Publié le Mis à jour le

Le réalisateur Hakim Belabbes a remporté le samedi 11 mars 2017 à Tanger (Maroc) le Grand Prix de la 18e édition du Festival national du film (FNF) pour son film Pluie de sueur. Retour sur cette édition ouverte la 3 mars, et qui s’est étalée sur une dizaine de jours.

FNF

Le film de Belabbes – d’une durée d’un peu plus de deux heures – raconte l’histoire de Mbarek, un paysan qui cultive son lopin de terre dans un village du Maroc profond. Ce bout de terre est, pour lui, sa femme son fils et son père malade, le seul moyen de subsistance, dans un contexte de sécheresse.
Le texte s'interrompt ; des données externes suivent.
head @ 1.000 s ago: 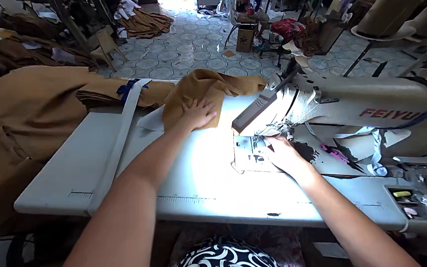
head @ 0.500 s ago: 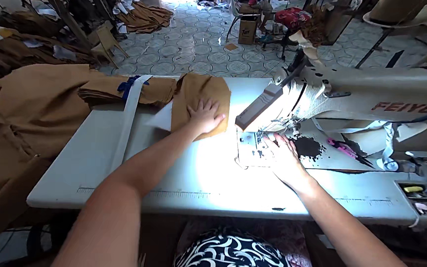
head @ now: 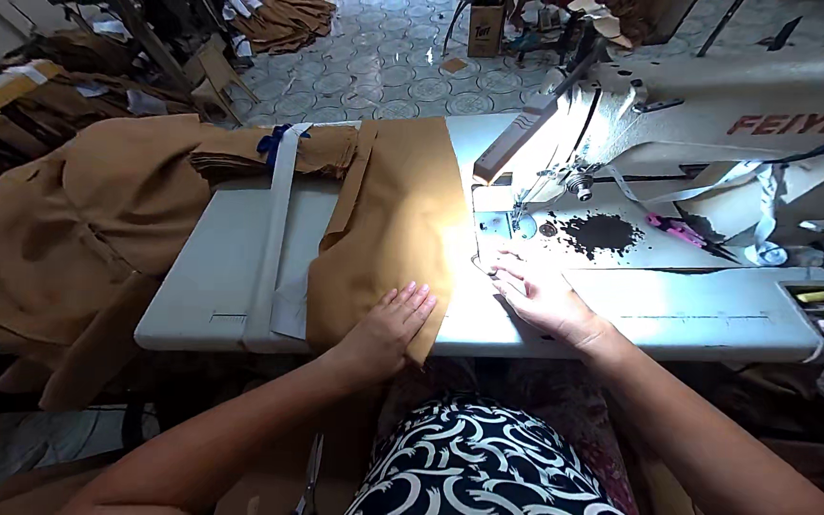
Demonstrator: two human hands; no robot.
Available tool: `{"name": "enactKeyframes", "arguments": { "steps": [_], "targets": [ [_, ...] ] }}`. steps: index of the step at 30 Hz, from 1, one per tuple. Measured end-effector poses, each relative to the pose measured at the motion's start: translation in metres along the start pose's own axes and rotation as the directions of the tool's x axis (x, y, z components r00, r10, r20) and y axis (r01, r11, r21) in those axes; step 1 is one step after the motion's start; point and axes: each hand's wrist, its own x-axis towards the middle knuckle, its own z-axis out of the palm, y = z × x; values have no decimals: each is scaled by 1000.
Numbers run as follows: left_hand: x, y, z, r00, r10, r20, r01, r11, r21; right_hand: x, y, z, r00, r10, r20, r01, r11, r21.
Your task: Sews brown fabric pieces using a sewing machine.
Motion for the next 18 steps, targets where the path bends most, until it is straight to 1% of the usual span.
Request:
{"name": "enactKeyframes", "arguments": {
  "steps": [1, 2, 3, 4, 5, 6, 7, 8, 10, 12, 14, 16, 18],
  "targets": [
    [7, -4, -12, 998, -67, -17, 66, 996, -54, 1, -2, 4, 998, -37, -43, 38, 999, 6],
    [15, -9, -28, 985, -164, -45, 159, 981, -112, 2, -5, 7, 995, -63, -79, 64, 998, 12],
    [26, -14, -46, 951, -301, -77, 281, 939, -199, 2, -11, 11, 993, -65, -104, 67, 998, 20],
    [38, -18, -66, 885, -453, -110, 404, 863, -304, 3, -19, 14, 992, -48, -119, 52, 998, 29],
    [50, -25, -83, 806, -570, -162, 471, 782, -409, 5, -28, 17, 990, -28, -138, 32, 999, 32],
    [60, -27, -100, 719, -664, -204, 489, 693, -530, 6, -38, 21, 987, -11, -160, 16, 999, 29],
    [69, -26, -116, 646, -721, -249, 449, 623, -640, 8, -48, 26, 982, -1, -189, 6, 1000, 28],
    [75, -22, -128, 596, -741, -309, 364, 592, -719, 9, -57, 31, 976, 9, -220, -4, 1000, 22],
    [85, -9, -147, 530, -724, -442, 161, 597, -786, 13, -74, 43, 957, 18, -290, -12, 1000, 25],
    [89, 4, -157, 505, -692, -515, 5, 600, -800, 19, -90, 52, 941, 18, -337, -3, 999, 44],
    [89, 14, -160, 492, -685, -537, -84, 577, -813, 27, -100, 60, 923, -31, -384, 60, 996, 64],
    [88, 20, -157, 464, -701, -541, -111, 560, -821, 36, -105, 69, 903, -79, -422, 104, 994, 36],
    [84, 16, -151, 448, -710, -543, -113, 557, -823, 44, -105, 74, 928, -70, -365, 68, 998, -18]
  ]
}}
Le jury présidé par l’écrivain marocain Fouad Laroui a consacré ce film « à l’unanimité ».

C’est la deuxième fois que Hakim Belabbes remporte la plus haute distinction de ce festival, après 2011. Cette année-là, il avait été primé pour Fragments, un documentaire autobiographique qui retrace les premiers pas du réalisateur, sa passion pour la photographie.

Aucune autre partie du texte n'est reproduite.